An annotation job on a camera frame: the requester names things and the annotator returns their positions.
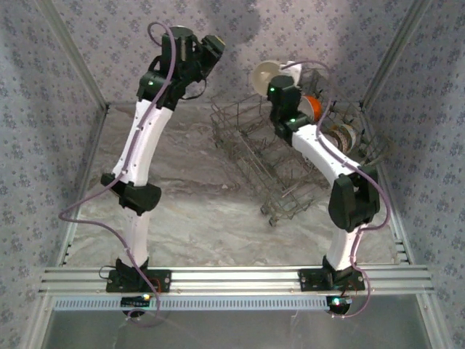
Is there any orange blue floral bowl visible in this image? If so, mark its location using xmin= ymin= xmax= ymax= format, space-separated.
xmin=302 ymin=95 xmax=323 ymax=125

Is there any white bowl with orange rim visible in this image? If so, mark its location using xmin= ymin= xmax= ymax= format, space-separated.
xmin=252 ymin=60 xmax=288 ymax=97

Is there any purple glass bowl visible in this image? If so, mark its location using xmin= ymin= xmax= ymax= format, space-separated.
xmin=328 ymin=122 xmax=360 ymax=153

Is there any grey wire dish rack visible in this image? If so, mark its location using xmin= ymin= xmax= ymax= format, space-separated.
xmin=209 ymin=63 xmax=395 ymax=226

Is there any right controller board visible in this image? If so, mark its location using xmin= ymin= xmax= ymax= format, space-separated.
xmin=325 ymin=296 xmax=352 ymax=314

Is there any controller board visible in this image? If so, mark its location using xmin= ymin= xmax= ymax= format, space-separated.
xmin=325 ymin=296 xmax=352 ymax=314
xmin=121 ymin=294 xmax=153 ymax=308

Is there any grey metal lower panel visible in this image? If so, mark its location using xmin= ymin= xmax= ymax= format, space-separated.
xmin=46 ymin=310 xmax=435 ymax=349

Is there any left controller board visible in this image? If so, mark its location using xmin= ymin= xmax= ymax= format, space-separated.
xmin=121 ymin=294 xmax=153 ymax=308

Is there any aluminium frame post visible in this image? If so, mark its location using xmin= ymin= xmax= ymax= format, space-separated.
xmin=361 ymin=0 xmax=433 ymax=108
xmin=36 ymin=0 xmax=110 ymax=112

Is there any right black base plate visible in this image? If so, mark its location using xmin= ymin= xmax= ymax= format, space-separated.
xmin=298 ymin=268 xmax=366 ymax=292

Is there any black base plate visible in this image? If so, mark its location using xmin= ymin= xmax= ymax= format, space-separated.
xmin=105 ymin=268 xmax=172 ymax=294
xmin=298 ymin=268 xmax=366 ymax=292

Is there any aluminium mounting rail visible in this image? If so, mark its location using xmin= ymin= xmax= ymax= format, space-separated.
xmin=38 ymin=265 xmax=435 ymax=295

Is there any white slotted cable duct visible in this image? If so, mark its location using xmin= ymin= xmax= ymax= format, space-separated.
xmin=52 ymin=294 xmax=331 ymax=312

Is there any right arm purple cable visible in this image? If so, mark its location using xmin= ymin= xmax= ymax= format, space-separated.
xmin=283 ymin=60 xmax=392 ymax=320

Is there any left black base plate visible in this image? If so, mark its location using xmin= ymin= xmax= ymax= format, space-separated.
xmin=105 ymin=268 xmax=172 ymax=294

· · ·

■ **Instructions to follow**: Drop the images, then copy the data exactly.

■ **Result below**:
An annotation job on a camera frame: the requester names things and the annotator returns their positions.
Is there any orange blue floral bowl visible in this image? If so, mark its location using xmin= ymin= xmax= ymax= format, space-separated.
xmin=302 ymin=95 xmax=323 ymax=125

Is there any white bowl with orange rim visible in this image? If so, mark its location using xmin= ymin= xmax= ymax= format, space-separated.
xmin=252 ymin=60 xmax=288 ymax=97

Is there any purple glass bowl visible in this image? If so, mark its location using xmin= ymin= xmax= ymax= format, space-separated.
xmin=328 ymin=122 xmax=360 ymax=153

Is there any grey wire dish rack visible in this image? If so, mark its location using xmin= ymin= xmax= ymax= format, space-separated.
xmin=209 ymin=63 xmax=395 ymax=226

Is there any right controller board visible in this image? If so, mark its location using xmin= ymin= xmax= ymax= format, space-separated.
xmin=325 ymin=296 xmax=352 ymax=314

Is there any controller board visible in this image? If so, mark its location using xmin= ymin= xmax= ymax= format, space-separated.
xmin=325 ymin=296 xmax=352 ymax=314
xmin=121 ymin=294 xmax=153 ymax=308

Is there any grey metal lower panel visible in this image? If so, mark its location using xmin= ymin= xmax= ymax= format, space-separated.
xmin=46 ymin=310 xmax=435 ymax=349

Is there any left controller board visible in this image? If so, mark its location using xmin= ymin= xmax= ymax= format, space-separated.
xmin=121 ymin=294 xmax=153 ymax=308

Is there any aluminium frame post visible in this image? If so, mark its location using xmin= ymin= xmax= ymax= format, space-separated.
xmin=361 ymin=0 xmax=433 ymax=108
xmin=36 ymin=0 xmax=110 ymax=112

Is there any right black base plate visible in this image? If so, mark its location using xmin= ymin= xmax= ymax= format, space-separated.
xmin=298 ymin=268 xmax=366 ymax=292

Is there any black base plate visible in this image? If so, mark its location using xmin= ymin= xmax= ymax= format, space-separated.
xmin=105 ymin=268 xmax=172 ymax=294
xmin=298 ymin=268 xmax=366 ymax=292

Is there any aluminium mounting rail visible in this image? If so, mark its location using xmin= ymin= xmax= ymax= format, space-separated.
xmin=38 ymin=265 xmax=435 ymax=295

Is there any white slotted cable duct visible in this image? If so, mark its location using xmin= ymin= xmax= ymax= format, space-separated.
xmin=52 ymin=294 xmax=331 ymax=312

Is there any right arm purple cable visible in this image? If so, mark its location using xmin= ymin= xmax= ymax= format, space-separated.
xmin=283 ymin=60 xmax=392 ymax=320

Is there any left black base plate visible in this image? If so, mark its location using xmin= ymin= xmax= ymax= format, space-separated.
xmin=105 ymin=268 xmax=172 ymax=294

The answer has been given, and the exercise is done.